The culture and leaders of that world had very clear rules for every area of our lives, in particular the finer details of what constituted sin. The culture breeds the theology, which in turn perpetuates the culture: a strong emphasis on our sinfulness, brokenness and worthlessness without Jesus led to shame and low self-esteem, and thus less likelihood of raising objections or disagreement. Answers to inappropriately intimate questions could be demanded by leaders at any time, strengthening the power dynamic and potential for manipulation. Confidentiality was not guaranteed, and many of us remember our most vulnerable confessions being passed on ‘for prayer’, our shame reinforcing the rules.
Elisabeth (UK) and I were amongst many who experienced times of required public confession, often focused on perceived sexual sin – which included fancying someone. Elisabeth said, ‘Everyone was aged 18 to 25. Looking back, it’s like coercive control, very vulnerable people. People had to stand at the front and name people that they slept with and basically try to conjure up things that they were sorry for.’
A number of times, including while working in missions, I was discouraged from studying theology lest it make me question my faith! This low level of theological depth was widespread and only decreased our ability to think critically. Combine this with high levels of emotionalism and a simultaneous, contradictory message that we are not to trust our own instincts or feelings, and when our boundaries were violated in some way, we repressed our objections and said nothing. Jemma (UK) mentioned the big Christian festivals she attended as a teen:
My friend had particularly traumatic experiences with people trying to exorcize demons from her and her mental health condition being interpreted as satanic practice going on in her body. Her story is not at all uncommon among the thousands of young people that attended those camps, whether it was kids suffering from mental health issues or people with physical disabilities being prayed for, for healing, and the terrible theological message that gives.

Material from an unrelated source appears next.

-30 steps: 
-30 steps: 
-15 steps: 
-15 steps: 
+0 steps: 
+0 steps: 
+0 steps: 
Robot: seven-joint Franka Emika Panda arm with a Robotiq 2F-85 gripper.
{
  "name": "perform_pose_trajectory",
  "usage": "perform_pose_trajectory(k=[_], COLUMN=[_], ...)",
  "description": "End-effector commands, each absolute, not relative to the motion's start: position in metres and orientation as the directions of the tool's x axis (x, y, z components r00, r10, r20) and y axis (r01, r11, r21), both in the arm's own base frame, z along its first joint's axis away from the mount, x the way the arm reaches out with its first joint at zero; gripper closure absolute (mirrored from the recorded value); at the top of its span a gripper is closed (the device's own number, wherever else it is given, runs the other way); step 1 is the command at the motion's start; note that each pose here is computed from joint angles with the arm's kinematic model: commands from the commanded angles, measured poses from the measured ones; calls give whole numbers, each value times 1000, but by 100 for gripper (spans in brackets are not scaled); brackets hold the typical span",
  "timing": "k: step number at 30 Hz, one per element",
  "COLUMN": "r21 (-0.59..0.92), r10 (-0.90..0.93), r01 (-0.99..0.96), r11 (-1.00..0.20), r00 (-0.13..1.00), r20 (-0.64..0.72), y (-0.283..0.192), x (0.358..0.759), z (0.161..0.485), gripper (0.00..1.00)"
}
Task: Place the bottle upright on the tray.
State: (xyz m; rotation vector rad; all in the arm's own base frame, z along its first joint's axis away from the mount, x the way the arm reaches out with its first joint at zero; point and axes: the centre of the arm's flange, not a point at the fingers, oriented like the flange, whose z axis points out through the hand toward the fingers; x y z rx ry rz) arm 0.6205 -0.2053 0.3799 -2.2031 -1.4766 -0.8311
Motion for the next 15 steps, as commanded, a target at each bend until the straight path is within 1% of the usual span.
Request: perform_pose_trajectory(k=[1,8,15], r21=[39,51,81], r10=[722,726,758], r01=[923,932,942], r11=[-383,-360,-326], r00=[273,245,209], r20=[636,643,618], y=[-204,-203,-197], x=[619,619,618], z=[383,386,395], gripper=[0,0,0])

It doesn’t seem like in any way those organizations who run them have been held to account over the trauma that they have clearly caused. We feel quite angry that there have been no repercussions, and I’m sure they followed the official safeguarding rules or whatever, but having a bunch of teenagers in a big tent where you’re telling them they’ve got demons in them just doesn’t really seem like it.
I write most of this in the past tense, because for me and most of those I interviewed this is past experience, even if the insidious effects linger. But for far too many people, particularly young people, this is very much in the present. Some churches or leaders will be hit by abuse allegations, but many will not, because it is not about individuals: it is about a culture.
Olivia Jackson spent nearly 20 years working for mission agencies in the UK and overseas, and then as a human rights consultant with a focus on the use of violence against women, all of which fed into her own faith deconstruction.